Deep Dive into Docker Cache Mechanism with Layers

8 min readDec 7, 2022

Containerization and Docker

Containerization is a method of packaging and deploying applications in containers. Docker is a tool that allows for the creation, deployment, and running of applications in lightweight and portable containers. A Dockerfile is a text file that provides instructions for building a Docker image, which is a snapshot of the container environment. The Dockerfile specifies the steps needed to create the image, such as installing dependencies and copying files into the container. The file is written using a simple syntax and is typically used to automate the process of building a Docker image. When executed, the Dockerfile creates a Docker image that can be run as a container. Docker provides consistency and reproducibility in the deployment of applications, making it useful for building and deploying microservices and for continuous integration and deployment in software development.

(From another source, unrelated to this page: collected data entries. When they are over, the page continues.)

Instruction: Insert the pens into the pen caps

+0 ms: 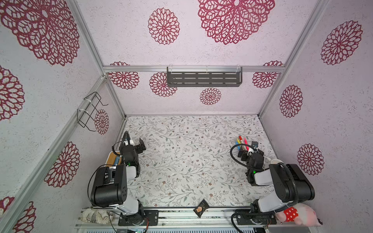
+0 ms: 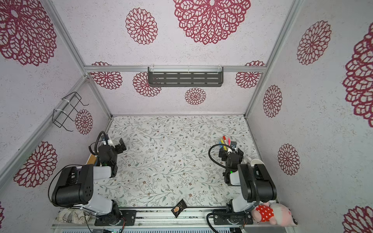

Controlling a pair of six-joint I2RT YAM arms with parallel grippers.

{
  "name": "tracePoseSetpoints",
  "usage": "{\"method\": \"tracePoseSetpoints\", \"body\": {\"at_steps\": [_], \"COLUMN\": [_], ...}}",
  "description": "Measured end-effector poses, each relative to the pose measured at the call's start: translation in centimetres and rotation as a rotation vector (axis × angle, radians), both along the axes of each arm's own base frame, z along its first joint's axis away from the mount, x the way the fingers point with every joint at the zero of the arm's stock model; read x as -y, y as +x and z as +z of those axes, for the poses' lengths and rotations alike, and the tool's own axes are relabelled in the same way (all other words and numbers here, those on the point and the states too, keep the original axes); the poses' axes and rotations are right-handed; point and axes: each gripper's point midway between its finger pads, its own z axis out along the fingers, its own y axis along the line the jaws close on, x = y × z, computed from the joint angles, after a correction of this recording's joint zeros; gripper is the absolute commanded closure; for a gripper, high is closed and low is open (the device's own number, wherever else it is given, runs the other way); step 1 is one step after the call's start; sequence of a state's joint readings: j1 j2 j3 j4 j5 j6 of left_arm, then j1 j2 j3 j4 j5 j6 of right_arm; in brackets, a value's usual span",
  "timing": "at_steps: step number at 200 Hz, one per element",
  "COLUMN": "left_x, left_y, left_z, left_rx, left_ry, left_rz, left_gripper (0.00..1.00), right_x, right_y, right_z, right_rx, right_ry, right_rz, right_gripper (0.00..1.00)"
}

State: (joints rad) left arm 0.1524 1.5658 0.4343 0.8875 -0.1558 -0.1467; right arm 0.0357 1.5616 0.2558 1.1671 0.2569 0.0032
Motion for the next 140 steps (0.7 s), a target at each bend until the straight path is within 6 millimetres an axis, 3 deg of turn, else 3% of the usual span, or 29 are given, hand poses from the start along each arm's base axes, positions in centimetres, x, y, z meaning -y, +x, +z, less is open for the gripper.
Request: {"method": "tracePoseSetpoints", "body": {"at_steps": [63,109,140], "left_x": [0.9,1.8,2.0], "left_y": [0.0,0.0,0.0], "left_z": [-0.9,-1.2,-1.2], "left_rx": [-0.032,-0.039,-0.039], "left_ry": [-0.021,-0.032,-0.039], "left_rz": [-0.038,-0.1,-0.114], "left_gripper": [0.01,0.01,0.01], "right_x": [1.4,-1.8,-2.0], "right_y": [-1.4,-0.4,-0.2], "right_z": [-0.6,-0.4,-0.5], "right_rx": [0.006,0.002,-0.009], "right_ry": [0.019,0.028,0.034], "right_rz": [-0.087,0.114,0.129], "right_gripper": [0.02,0.01,0.01]}}
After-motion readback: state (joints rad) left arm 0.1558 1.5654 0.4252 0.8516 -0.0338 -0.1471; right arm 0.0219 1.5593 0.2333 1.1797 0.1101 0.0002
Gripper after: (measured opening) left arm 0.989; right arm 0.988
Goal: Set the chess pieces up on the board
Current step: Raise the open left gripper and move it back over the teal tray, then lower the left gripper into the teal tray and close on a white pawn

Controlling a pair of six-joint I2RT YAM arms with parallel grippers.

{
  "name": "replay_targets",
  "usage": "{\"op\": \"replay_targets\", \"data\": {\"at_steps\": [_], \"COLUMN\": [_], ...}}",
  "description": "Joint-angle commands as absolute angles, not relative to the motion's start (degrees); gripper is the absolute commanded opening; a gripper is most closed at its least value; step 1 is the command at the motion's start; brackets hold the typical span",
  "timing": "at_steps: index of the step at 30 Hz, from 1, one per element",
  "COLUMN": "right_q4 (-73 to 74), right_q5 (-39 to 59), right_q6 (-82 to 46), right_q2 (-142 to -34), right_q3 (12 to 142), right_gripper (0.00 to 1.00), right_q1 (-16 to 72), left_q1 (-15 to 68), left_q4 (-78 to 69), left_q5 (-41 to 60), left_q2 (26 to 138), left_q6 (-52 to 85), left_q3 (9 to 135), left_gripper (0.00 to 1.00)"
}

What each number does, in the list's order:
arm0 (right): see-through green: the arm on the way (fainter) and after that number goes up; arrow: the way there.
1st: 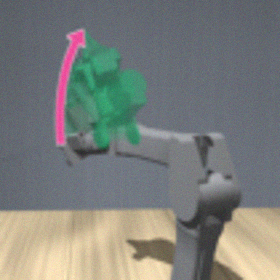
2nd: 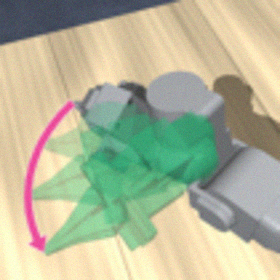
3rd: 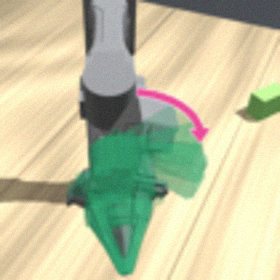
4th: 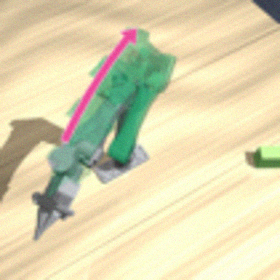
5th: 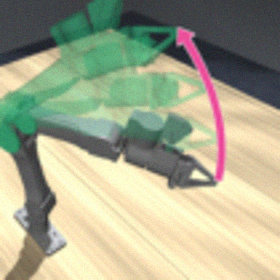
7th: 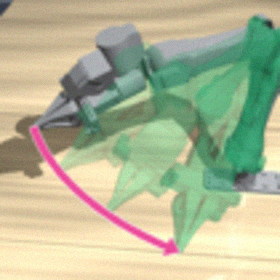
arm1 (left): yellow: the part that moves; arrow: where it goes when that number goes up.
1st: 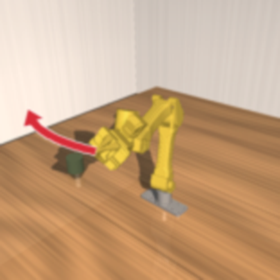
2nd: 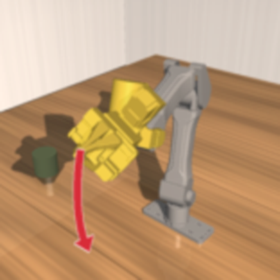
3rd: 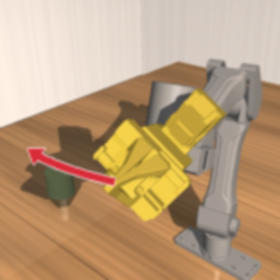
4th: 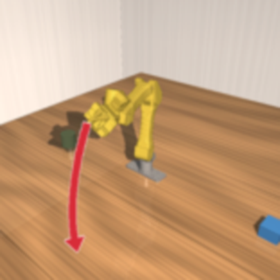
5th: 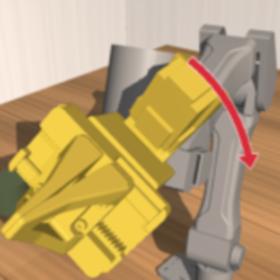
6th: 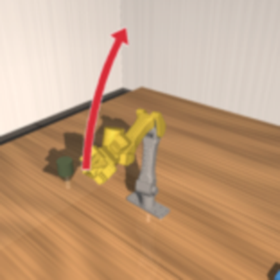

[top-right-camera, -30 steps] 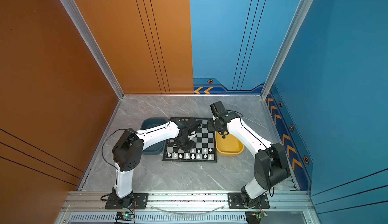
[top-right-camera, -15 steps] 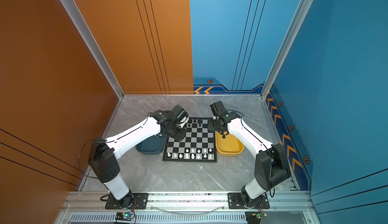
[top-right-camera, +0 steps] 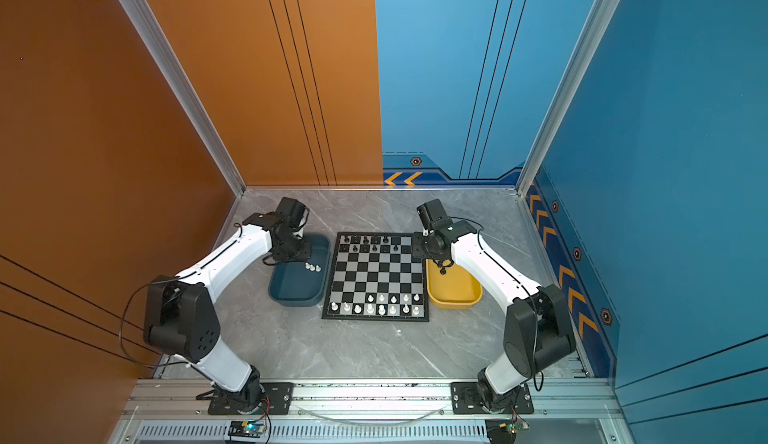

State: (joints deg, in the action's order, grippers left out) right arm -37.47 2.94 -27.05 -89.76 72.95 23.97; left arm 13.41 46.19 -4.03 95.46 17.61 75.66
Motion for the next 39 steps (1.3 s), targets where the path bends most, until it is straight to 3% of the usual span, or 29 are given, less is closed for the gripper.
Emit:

Docker images can be easily moved between different environments and platforms, making it possible to deploy applications consistently across different environments. This allows for flexibility and agility in the deployment process, and makes it easier to build and deploy applications in a continuous integration and deployment workflow.

Docker and Dockerfiles provide scalability and resiliency. With container orchestration platforms like Kubernetes, it is possible to easily scale and manage large-scale, distributed applications. This allows for efficient resource allocation and deployment of applications in a distributed environment.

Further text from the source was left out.